Nobody calls him out for being a bloody, psychopathic loonie. Kansas republican governor Sibelius "responds",talking about bipartisanship: code for we're going to screw you too, and protect wealthy democratic donors in an election year.


GWB:"the armies of compassion continue the march to a new day in the Gulf Coast."

Eric Alterman: Here's what [that] new day looks like: residents in 40,000 trailers, provided by FEMA, that contain potentially dangerous levels of formaldehyde.
[also here.]


(Junior didn't even mention Katrina reconstruction in SOTU 2007, perhaps because it didn't involve explosions and he was bored with it at that point.)

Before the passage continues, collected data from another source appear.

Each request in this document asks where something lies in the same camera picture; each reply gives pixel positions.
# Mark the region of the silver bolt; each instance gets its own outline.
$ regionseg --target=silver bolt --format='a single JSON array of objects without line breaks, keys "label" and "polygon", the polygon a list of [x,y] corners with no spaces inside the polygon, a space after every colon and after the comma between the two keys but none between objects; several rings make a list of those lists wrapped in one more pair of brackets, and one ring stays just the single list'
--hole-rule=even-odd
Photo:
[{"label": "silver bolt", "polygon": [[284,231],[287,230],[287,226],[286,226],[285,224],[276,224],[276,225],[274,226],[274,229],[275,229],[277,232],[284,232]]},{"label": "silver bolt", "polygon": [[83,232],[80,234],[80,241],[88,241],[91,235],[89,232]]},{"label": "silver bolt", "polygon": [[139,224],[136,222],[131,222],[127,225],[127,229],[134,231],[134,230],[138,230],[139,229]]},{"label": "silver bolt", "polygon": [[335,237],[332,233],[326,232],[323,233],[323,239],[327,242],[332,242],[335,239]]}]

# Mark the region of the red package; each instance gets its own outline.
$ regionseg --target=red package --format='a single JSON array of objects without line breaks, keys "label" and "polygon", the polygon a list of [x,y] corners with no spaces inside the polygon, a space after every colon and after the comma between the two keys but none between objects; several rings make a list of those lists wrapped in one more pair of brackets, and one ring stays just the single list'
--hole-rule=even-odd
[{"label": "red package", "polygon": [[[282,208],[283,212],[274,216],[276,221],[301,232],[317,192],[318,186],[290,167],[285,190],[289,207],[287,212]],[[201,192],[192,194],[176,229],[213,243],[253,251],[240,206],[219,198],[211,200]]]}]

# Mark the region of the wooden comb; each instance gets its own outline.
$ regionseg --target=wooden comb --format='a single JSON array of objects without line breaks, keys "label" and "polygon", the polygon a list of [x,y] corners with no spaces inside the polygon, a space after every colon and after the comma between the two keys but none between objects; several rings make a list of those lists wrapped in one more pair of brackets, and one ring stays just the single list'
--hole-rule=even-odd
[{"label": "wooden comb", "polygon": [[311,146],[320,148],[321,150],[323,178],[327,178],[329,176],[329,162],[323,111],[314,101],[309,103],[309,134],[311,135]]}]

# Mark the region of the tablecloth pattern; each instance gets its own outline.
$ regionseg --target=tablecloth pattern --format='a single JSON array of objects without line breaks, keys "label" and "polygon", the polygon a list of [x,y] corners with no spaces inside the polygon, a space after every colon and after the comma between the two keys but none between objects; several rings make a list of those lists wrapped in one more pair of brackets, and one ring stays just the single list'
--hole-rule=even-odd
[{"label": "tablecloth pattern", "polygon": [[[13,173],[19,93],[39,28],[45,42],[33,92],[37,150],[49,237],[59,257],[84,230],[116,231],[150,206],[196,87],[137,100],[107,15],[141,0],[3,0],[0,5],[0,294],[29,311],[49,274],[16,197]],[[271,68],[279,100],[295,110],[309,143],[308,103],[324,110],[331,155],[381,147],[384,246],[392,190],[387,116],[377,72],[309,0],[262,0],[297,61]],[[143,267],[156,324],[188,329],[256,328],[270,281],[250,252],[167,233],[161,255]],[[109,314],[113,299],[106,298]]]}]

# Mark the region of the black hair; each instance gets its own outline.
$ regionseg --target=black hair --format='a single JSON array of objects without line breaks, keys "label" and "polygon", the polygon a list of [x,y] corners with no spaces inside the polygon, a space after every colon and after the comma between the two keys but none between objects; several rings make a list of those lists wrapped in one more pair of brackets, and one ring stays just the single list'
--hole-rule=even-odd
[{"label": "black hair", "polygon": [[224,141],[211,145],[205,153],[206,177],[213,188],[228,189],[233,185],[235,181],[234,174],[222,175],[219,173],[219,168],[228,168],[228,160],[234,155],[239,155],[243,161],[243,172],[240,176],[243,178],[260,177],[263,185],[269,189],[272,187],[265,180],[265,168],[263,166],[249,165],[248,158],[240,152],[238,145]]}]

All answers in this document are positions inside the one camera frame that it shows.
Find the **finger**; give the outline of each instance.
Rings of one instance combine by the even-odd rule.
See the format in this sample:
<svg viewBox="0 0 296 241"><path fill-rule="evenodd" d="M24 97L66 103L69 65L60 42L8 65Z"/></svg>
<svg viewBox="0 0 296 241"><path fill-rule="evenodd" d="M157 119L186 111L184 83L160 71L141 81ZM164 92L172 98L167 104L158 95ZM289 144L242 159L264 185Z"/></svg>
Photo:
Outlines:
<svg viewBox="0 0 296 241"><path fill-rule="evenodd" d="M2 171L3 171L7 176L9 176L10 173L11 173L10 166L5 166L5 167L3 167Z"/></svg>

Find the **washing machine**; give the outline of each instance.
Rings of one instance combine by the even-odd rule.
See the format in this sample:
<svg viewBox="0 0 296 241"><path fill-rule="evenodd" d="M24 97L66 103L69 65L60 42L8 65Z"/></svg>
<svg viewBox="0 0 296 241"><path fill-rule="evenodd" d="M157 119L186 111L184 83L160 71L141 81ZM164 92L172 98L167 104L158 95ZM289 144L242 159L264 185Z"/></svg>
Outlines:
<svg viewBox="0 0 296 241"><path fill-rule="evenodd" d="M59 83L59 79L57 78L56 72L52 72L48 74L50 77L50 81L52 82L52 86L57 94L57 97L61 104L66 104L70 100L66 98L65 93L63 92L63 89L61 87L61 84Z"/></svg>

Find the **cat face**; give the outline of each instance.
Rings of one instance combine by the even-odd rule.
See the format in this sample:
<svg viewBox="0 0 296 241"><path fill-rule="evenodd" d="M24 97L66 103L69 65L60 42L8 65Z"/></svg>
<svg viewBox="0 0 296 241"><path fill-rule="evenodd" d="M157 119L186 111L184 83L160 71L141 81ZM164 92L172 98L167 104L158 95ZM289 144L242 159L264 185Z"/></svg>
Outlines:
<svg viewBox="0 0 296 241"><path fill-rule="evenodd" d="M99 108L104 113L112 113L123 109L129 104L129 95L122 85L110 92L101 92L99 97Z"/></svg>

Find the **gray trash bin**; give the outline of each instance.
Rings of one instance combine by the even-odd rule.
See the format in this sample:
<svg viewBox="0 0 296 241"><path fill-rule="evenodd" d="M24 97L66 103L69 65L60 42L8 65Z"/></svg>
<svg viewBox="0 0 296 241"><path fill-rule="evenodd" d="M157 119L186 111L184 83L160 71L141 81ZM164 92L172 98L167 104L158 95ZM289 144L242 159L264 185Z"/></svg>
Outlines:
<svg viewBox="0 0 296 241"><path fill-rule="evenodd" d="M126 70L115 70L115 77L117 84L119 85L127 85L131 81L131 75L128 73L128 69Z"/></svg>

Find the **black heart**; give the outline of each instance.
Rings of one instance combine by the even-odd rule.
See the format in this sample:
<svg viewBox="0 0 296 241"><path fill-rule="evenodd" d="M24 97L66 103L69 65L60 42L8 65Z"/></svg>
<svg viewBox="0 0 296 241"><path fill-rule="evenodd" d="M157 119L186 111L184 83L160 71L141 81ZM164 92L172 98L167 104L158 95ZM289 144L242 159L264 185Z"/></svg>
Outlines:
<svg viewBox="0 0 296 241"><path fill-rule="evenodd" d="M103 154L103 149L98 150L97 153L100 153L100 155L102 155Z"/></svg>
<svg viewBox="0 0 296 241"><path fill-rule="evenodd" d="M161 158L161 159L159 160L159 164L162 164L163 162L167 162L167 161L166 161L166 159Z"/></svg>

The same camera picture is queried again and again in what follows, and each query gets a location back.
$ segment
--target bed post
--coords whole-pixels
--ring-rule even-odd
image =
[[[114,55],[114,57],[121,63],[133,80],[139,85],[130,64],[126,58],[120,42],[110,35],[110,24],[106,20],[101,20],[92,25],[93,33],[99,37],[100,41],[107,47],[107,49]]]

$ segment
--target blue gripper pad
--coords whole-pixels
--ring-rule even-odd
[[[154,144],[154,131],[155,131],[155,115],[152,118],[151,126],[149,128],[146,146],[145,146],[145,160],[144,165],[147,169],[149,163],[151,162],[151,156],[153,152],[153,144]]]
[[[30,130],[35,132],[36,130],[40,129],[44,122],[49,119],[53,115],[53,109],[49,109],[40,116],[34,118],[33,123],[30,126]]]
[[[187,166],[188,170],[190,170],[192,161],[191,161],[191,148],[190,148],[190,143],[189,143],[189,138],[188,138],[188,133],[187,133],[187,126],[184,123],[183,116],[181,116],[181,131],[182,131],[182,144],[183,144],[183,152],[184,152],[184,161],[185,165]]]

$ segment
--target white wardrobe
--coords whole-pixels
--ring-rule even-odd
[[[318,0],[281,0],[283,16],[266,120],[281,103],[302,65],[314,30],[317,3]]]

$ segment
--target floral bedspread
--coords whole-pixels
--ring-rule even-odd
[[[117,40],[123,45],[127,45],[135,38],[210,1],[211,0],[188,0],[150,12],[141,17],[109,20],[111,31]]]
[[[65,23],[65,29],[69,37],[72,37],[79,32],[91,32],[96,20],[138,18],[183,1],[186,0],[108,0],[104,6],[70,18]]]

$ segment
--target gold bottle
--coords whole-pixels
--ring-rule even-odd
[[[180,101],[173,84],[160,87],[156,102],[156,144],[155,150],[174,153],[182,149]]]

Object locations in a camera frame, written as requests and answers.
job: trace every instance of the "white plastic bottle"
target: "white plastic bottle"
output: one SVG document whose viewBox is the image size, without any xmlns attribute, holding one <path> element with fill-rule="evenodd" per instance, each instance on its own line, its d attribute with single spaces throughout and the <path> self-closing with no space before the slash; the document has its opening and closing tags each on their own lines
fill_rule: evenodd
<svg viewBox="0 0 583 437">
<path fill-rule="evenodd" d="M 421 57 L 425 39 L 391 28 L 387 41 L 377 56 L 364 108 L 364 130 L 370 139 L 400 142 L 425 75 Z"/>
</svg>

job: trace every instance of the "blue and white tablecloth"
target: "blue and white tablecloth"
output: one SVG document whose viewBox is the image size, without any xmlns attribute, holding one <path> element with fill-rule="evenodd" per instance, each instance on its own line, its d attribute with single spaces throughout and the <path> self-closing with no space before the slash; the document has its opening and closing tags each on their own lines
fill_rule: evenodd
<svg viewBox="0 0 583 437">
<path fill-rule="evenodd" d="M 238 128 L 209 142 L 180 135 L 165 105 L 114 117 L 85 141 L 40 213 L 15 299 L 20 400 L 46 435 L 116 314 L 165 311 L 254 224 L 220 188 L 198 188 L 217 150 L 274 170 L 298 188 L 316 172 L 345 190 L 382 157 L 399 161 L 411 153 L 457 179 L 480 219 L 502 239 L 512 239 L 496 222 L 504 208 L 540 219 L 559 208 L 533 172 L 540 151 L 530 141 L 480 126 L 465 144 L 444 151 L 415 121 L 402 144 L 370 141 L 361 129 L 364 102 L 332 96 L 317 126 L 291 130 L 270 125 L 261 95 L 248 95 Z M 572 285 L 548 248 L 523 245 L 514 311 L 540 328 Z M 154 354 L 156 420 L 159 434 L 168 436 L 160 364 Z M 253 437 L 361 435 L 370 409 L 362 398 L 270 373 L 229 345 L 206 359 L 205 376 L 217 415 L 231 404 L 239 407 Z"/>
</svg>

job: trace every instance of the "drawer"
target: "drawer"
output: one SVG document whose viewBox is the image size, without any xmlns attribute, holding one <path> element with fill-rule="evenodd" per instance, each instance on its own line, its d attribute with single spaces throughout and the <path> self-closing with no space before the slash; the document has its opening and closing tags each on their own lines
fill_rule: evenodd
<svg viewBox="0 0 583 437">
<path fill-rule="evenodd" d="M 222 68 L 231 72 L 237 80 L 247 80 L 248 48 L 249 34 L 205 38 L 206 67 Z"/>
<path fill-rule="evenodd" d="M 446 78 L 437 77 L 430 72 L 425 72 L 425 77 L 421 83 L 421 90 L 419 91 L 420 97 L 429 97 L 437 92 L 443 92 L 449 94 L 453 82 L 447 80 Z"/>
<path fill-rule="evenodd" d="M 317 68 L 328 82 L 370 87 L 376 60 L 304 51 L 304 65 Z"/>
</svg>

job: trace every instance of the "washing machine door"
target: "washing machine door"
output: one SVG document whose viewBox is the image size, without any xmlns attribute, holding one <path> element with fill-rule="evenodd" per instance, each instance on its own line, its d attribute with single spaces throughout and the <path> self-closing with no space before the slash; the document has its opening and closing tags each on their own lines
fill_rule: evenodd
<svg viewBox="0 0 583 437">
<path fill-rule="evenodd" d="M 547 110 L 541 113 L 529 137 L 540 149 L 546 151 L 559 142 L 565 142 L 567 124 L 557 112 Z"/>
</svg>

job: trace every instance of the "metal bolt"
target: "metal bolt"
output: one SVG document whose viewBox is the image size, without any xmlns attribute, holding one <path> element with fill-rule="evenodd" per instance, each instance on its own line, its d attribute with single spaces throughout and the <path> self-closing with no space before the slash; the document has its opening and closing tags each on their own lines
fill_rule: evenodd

The idea of an "army of compassion" is an odd one, and strikes me as another indicator that George, Jr is a warped, demented character who, whether by his own fault or others', never quite managed a regular route to adult character development. As far as I know he's never spoken about it, but time and again I imagine this metaphor of a coked or boozed up Dubya watching Patton over an over again at a second-run theater in the early 70s on his off days in the Texas Guard, fantasizing about a powerful future when the old man would never, never lord it over him, ever again.

They say he's stupid. Who knows if he is-- either way he's been remarkably successful in getting a nation of 300 million to go along with his numerous crazy schemes, and hastening her collapse. But I guess we can't talk about that either. Sometimes it puzzles me why there weren't more evil but sane capitalists who were smart enough to see the writing on the wall and be alarmed by the portents enough to do something about it, er, him. (If they thought Kerry was the answer, obviously the evil but sane capitalists aren't much smarter than the rest of us.)

Then again, maybe the evil but sane types decided to just ride 2004-2008 out, recognizing it would help to further cow the democratic party, possibly as part of a long-term project designed to convert tomorrow's democratic leadership into yesterday's pre-evangelized Nixonian republicans, since the speaking-in-tongue crazies who had increasingly taken control of the GOP had probably begun to embarrass the industrialists, and even started to get a bit uppity. You're going to put the kibosh on public funding of research that benefits the private sector, you bible-thumping little shits? Oh, hell no!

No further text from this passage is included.